If you omit search terms you will be prompted:

$ rkllama-pull deepseek 7b

Searching HuggingFace for: 'deepseek 7b rk3588 rkllm' ...

Found 4 repo(s):

   1.  ahz-r3v/DeepSeek-R1-Distill-Qwen-7B-rk3588-rkllm-1.1.4
   2.  ...

Select repo [1-4]: 1

Fetching file list from ahz-r3v/DeepSeek-R1-Distill-Qwen-7B-rk3588-rkllm-1.1.4 ...

Available .rkllm files:

   1.  DeepSeek-R1-Distill-Qwen-7B_W8A8_RK3588_o1.rkllm
   2.  DeepSeek-R1-Distill-Qwen-7B_W4A16_RK3588_o0.rkllm

Select file [1-2]: 1

Resolving rkllama pod ...
Using: pod/rkllama-xyzab

Pulling: ahz-r3v/DeepSeek-R1-Distill-Qwen-7B-rk3588-rkllm-1.1.4/DeepSeek-R1-Distill-Qwen-7B_W8A8_RK3588_o1.rkllm
(Large models may take several minutes)

50%
100%
...
Done. Open WebUI will pick up the new model within ~30 seconds.

Note

The download goes to the rkllama-models PVC on the node and persists across pod restarts.
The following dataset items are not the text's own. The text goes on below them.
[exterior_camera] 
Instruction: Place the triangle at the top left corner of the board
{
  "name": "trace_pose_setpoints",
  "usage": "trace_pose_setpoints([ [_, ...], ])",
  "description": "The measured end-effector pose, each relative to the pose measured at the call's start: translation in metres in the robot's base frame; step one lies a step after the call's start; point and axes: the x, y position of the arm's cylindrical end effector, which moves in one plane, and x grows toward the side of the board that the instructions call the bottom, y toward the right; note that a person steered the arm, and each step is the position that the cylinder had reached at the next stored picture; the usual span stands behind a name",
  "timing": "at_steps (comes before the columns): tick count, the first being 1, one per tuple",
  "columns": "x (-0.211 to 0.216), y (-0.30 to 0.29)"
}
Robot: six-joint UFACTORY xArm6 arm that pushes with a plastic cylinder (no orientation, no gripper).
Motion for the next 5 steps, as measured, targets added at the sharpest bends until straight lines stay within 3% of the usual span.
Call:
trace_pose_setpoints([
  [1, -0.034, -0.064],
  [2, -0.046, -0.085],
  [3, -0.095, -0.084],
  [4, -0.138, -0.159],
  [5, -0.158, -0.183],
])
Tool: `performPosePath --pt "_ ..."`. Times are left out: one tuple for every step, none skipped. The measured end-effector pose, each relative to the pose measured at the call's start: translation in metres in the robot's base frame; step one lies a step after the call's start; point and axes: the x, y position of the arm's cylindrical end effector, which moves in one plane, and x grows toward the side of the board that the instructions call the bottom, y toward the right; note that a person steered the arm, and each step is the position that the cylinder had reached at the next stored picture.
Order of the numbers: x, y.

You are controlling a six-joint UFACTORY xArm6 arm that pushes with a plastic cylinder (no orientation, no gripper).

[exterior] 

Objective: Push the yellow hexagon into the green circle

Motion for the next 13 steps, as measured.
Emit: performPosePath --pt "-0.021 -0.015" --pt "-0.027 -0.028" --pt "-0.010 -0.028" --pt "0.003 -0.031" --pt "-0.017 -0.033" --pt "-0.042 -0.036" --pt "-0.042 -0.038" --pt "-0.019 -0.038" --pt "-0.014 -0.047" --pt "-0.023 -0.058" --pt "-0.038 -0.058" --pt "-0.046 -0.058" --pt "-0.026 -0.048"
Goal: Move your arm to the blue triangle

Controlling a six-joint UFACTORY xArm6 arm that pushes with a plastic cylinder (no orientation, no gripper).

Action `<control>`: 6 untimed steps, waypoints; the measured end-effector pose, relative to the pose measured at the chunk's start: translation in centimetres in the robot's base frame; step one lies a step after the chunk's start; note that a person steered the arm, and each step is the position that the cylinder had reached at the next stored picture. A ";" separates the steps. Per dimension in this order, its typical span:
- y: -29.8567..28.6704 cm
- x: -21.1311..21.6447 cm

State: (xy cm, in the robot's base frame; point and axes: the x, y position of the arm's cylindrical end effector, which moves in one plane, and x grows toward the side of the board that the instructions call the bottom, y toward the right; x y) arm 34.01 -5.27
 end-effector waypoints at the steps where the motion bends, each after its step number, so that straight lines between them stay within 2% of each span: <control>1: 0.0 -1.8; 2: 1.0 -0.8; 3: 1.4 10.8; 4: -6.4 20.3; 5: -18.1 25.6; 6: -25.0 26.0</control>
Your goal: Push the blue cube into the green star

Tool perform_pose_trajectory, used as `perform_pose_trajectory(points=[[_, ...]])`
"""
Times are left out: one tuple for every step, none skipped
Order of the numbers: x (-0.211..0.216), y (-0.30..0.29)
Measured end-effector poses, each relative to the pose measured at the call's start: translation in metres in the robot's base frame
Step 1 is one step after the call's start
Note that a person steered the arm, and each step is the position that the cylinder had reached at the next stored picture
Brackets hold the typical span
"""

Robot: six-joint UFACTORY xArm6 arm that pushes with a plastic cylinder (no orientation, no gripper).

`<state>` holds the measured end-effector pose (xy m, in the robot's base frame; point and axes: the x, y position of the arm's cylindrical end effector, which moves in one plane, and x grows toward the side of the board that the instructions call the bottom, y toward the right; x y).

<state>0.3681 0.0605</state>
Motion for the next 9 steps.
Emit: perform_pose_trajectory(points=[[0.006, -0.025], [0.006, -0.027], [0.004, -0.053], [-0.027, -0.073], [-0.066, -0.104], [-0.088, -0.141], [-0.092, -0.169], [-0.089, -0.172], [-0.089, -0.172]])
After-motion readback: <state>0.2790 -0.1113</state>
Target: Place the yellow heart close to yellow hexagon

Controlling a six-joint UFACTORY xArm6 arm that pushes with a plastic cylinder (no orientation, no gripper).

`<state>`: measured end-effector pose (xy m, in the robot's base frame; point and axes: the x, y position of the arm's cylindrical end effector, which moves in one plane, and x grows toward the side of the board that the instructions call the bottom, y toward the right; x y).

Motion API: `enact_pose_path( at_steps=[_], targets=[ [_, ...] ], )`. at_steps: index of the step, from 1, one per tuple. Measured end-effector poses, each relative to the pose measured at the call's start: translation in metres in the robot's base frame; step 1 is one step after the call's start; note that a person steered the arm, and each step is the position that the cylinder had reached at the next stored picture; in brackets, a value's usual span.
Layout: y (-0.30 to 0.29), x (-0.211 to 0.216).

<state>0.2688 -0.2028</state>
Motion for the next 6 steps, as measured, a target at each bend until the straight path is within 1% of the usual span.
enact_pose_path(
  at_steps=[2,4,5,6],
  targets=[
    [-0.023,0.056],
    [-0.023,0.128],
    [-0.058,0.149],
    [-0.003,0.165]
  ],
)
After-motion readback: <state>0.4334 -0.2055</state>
Large models (~8 GB) may take several minutes depending on your connection.

Note

Open WebUI’s built-in model pull dialog is not supported — rkllama returns plain-text progress that the WebUI cannot parse. Use rkllama-pull instead.
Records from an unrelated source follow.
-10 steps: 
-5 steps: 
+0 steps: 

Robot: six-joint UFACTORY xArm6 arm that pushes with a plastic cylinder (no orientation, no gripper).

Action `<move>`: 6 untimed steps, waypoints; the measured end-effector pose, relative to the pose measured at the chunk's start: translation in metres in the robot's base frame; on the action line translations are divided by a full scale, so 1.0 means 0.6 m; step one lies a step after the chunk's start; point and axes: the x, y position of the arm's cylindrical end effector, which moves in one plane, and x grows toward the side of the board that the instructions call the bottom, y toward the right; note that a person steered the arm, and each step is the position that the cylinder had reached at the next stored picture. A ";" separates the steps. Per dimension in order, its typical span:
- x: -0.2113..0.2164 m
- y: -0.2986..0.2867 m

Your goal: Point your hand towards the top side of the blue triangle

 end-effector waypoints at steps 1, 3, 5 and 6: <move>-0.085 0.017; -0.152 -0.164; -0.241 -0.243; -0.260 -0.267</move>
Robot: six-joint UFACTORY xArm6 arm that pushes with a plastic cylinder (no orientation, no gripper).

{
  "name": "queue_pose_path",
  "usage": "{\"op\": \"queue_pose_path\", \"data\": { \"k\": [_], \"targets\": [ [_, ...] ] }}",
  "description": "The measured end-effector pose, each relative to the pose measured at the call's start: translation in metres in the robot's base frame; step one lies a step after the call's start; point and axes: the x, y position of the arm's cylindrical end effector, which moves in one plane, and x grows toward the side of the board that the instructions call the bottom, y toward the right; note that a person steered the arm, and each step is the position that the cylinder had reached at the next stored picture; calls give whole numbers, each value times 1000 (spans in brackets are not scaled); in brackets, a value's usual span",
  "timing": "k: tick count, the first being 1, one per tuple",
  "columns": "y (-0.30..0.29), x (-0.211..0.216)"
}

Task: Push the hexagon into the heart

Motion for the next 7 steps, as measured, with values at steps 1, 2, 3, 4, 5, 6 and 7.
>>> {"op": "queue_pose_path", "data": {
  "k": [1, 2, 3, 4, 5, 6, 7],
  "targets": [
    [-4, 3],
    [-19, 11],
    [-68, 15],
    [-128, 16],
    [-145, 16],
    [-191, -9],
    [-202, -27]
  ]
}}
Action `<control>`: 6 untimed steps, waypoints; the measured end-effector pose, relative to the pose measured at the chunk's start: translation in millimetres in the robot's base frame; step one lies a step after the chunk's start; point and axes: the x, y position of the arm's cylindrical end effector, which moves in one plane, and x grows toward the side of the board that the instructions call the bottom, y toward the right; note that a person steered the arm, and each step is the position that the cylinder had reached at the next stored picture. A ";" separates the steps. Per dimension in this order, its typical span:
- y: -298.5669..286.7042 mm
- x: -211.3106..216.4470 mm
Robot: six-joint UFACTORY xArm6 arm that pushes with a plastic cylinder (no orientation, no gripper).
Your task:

Pull a model directly via kubectl#

If you prefer to skip the interactive tool, exec into the pod. The binary is actually rkllama_client (under /opt/venv/bin) — the bare rkllama name is not on $PATH.
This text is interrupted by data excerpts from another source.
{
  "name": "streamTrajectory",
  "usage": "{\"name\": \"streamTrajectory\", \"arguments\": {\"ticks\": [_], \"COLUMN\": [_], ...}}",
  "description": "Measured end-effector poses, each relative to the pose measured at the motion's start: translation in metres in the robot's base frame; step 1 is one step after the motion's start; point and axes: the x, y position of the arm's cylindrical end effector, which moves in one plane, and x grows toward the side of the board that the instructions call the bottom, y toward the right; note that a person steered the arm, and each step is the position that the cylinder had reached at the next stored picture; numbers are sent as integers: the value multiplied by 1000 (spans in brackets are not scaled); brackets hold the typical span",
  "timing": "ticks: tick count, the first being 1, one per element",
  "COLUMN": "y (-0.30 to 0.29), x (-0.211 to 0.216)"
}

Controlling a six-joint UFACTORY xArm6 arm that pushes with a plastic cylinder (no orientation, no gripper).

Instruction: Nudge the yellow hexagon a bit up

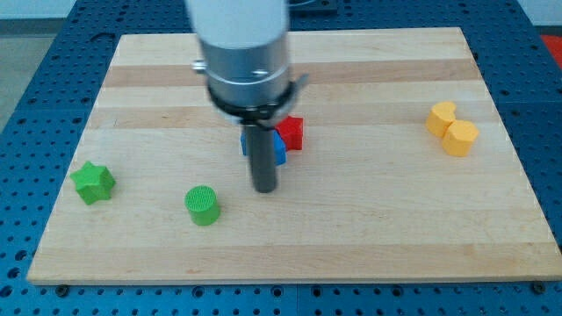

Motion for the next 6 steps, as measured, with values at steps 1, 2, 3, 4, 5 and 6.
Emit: {"name": "streamTrajectory", "arguments": {"ticks": [1,2,3,4,5,6], "y": [55,96,154,212,245,263], "x": [0,5,9,2,-23,-45]}}
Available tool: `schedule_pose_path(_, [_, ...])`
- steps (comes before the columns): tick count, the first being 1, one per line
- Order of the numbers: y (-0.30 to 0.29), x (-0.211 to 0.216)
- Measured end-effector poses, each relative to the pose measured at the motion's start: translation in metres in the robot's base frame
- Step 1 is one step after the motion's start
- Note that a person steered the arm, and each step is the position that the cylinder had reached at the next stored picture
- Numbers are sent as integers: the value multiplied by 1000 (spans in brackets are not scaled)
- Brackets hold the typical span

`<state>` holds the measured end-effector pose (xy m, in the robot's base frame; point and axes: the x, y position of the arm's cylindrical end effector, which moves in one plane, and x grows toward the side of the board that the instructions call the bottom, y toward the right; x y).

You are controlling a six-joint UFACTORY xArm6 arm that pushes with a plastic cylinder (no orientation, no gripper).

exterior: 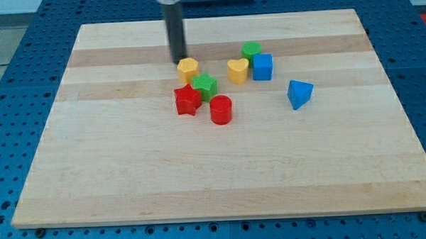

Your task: Push the hexagon above the green star

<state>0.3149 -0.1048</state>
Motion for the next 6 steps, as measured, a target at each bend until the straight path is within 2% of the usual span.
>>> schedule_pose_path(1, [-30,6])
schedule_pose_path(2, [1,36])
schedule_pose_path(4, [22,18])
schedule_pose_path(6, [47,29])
Interactive mode prompts for each part:

kubectl exec -n rkllama -it \
  $(kubectl get pod -n rkllama -l app=rkllama -o name | head -1) \
  -c rkllama -- /opt/venv/bin/rkllama_client pull

Repo ID: ahz-r3v/DeepSeek-R1-Distill-Qwen-7B-rk3588-rkllm-1.1.4
File:    DeepSeek-R1-Distill-Qwen-7B_W8A8_RK3588_o1.rkllm
Custom Model Name: deepseek-7b

Or pass everything as a single 4-part argument — owner/repo/file.rkllm/custom-name:

kubectl exec -n rkllama \
  $(kubectl get pod -n rkllama -l app=rkllama -o name | head -1) \
  -c rkllama -- /opt/venv/bin/rkllama_client pull \
  ahz-r3v/DeepSeek-R1-Distill-Qwen-7B-rk3588-rkllm-1.1.4/DeepSeek-R1-Distill-Qwen-7B_W8A8_RK3588_o1.rkllm/deepseek-7b

Warning

The fourth segment (custom name) is mandatory for non-interactive use. The client does rsplit('/', 1) to peel off the model name, so if you only supply three segments the actual filename gets stripped off and only owner/repo is sent to the server — which fails with Error: Invalid path 'owner/repo'. The client prints “Download complete” at the end regardless of success, so the failure is easy to miss. Always verify with rkllama_client list afterwards.

List and delete models#

List installed models:

kubectl exec -n rkllama \
  $(kubectl get pod -n rkllama -l app=rkllama -o name | head -1) \
  -c rkllama -- /opt/venv/bin/rkllama_client list

Delete a model. The rkllama_client rm command expects the original <file>.rkllm filename, not the short name from list, which is awkward when you have to remember the full quantisation suffix. Easier: just remove the model directory on the NFS-backed PV:

POD=$(kubectl get pod -n rkllama -l app=rkllama -o name | head -1)
kubectl exec -n rkllama $POD -c rkllama -- rm -rf /opt/rkllama/models/<short-name>

The cuda/ subdirectory under /opt/rkllama/models/ holds the llamacpp GGUF models on the same NFS share — do not delete it when wiping rkllama models.

Memory limits#

The RK1 has 16 GB shared between CPU and NPU. Approximate model RAM usage:

Model size	Quantisation	Approx. RAM
3B	W8A8	~4 GB
7B	W8A8	~9 GB
8B	W8A8	~10 GB
14B	W8A8	~15 GB (tight)

Models larger than ~14B will not fit on a single RK1 node.